### Task item
Each line of the data must be set down again without a single difference.

### Given material
○ ○ ○ ○

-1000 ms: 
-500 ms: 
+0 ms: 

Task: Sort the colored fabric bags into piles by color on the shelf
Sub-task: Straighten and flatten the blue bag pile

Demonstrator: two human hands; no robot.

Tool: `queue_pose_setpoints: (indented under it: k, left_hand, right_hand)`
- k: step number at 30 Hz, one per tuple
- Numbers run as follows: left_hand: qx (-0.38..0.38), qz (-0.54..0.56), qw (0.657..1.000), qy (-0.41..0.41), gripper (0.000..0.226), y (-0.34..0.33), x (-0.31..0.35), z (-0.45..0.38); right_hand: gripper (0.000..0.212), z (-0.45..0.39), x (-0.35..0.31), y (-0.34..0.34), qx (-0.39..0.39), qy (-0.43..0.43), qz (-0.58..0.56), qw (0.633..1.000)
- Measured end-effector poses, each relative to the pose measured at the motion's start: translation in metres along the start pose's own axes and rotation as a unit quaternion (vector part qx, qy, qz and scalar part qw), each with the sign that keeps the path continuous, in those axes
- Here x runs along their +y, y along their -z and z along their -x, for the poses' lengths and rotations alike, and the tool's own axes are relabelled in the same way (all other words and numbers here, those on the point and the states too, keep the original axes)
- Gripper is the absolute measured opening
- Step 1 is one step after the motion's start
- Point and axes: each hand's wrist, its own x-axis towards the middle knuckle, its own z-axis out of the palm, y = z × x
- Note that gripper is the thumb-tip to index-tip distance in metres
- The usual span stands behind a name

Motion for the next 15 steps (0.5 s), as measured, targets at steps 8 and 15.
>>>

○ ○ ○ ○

### Exercise output
-1000 ms: 
-500 ms: 
+0 ms: 

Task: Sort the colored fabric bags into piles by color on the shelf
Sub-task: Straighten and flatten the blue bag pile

Demonstrator: two human hands; no robot.

Tool: `queue_pose_setpoints: (indented under it: k, left_hand, right_hand)`
- k: step number at 30 Hz, one per tuple
- Numbers run as follows: left_hand: qx (-0.38..0.38), qz (-0.54..0.56), qw (0.657..1.000), qy (-0.41..0.41), gripper (0.000..0.226), y (-0.34..0.33), x (-0.31..0.35), z (-0.45..0.38); right_hand: gripper (0.000..0.212), z (-0.45..0.39), x (-0.35..0.31), y (-0.34..0.34), qx (-0.39..0.39), qy (-0.43..0.43), qz (-0.58..0.56), qw (0.633..1.000)
- Measured end-effector poses, each relative to the pose measured at the motion's start: translation in metres along the start pose's own axes and rotation as a unit quaternion (vector part qx, qy, qz and scalar part qw), each with the sign that keeps the path continuous, in those axes
- Here x runs along their +y, y along their -z and z along their -x, for the poses' lengths and rotations alike, and the tool's own axes are relabelled in the same way (all other words and numbers here, those on the point and the states too, keep the original axes)
- Gripper is the absolute measured opening
- Step 1 is one step after the motion's start
- Point and axes: each hand's wrist, its own x-axis towards the middle knuckle, its own z-axis out of the palm, y = z × x
- Note that gripper is the thumb-tip to index-tip distance in metres
- The usual span stands behind a name

Motion for the next 15 steps (0.5 s), as measured, targets at steps 8 and 15.
>>>

The output is complete as it stands.